**Directions for this task:** Pull out of the data below the stretch of lines bounded by the one containing "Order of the" and the one containing "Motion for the", both bounds included, unchanged.

**Data:**
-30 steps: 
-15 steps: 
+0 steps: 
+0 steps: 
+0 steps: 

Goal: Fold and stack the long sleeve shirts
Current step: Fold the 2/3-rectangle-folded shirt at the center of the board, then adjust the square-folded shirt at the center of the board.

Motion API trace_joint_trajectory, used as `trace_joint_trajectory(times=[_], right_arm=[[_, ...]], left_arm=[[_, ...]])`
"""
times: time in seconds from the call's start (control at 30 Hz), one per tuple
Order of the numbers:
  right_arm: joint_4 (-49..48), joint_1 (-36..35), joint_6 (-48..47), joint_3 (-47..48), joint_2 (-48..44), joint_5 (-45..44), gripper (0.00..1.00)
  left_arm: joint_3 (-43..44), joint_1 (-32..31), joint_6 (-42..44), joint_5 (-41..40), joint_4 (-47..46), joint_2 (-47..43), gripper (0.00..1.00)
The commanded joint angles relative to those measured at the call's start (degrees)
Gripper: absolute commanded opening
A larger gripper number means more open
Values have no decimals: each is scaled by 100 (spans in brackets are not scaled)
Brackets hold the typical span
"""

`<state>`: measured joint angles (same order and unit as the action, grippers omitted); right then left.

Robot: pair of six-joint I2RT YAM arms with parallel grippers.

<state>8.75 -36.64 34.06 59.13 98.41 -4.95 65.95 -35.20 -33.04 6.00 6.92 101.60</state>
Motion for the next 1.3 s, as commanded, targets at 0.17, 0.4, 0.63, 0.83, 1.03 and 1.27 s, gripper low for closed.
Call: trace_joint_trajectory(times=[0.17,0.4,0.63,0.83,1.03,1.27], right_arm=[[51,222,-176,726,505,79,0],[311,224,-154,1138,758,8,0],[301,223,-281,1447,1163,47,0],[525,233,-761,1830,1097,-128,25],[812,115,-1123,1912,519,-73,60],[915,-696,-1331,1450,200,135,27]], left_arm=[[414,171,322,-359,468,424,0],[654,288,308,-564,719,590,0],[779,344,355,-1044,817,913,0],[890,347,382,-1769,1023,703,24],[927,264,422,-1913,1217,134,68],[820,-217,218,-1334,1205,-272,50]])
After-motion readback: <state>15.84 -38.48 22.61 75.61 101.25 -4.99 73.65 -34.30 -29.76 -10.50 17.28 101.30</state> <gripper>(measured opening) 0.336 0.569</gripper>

**Result of the exercise:**
Order of the numbers:
  right_arm: joint_4 (-49..48), joint_1 (-36..35), joint_6 (-48..47), joint_3 (-47..48), joint_2 (-48..44), joint_5 (-45..44), gripper (0.00..1.00)
  left_arm: joint_3 (-43..44), joint_1 (-32..31), joint_6 (-42..44), joint_5 (-41..40), joint_4 (-47..46), joint_2 (-47..43), gripper (0.00..1.00)
The commanded joint angles relative to those measured at the call's start (degrees)
Gripper: absolute commanded opening
A larger gripper number means more open
Values have no decimals: each is scaled by 100 (spans in brackets are not scaled)
Brackets hold the typical span
"""

`<state>`: measured joint angles (same order and unit as the action, grippers omitted); right then left.

Robot: pair of six-joint I2RT YAM arms with parallel grippers.

<state>8.75 -36.64 34.06 59.13 98.41 -4.95 65.95 -35.20 -33.04 6.00 6.92 101.60</state>
Motion for the next 1.3 s, as commanded, targets at 0.17, 0.4, 0.63, 0.83, 1.03 and 1.27 s, gripper low for closed.

The required response has been given in full.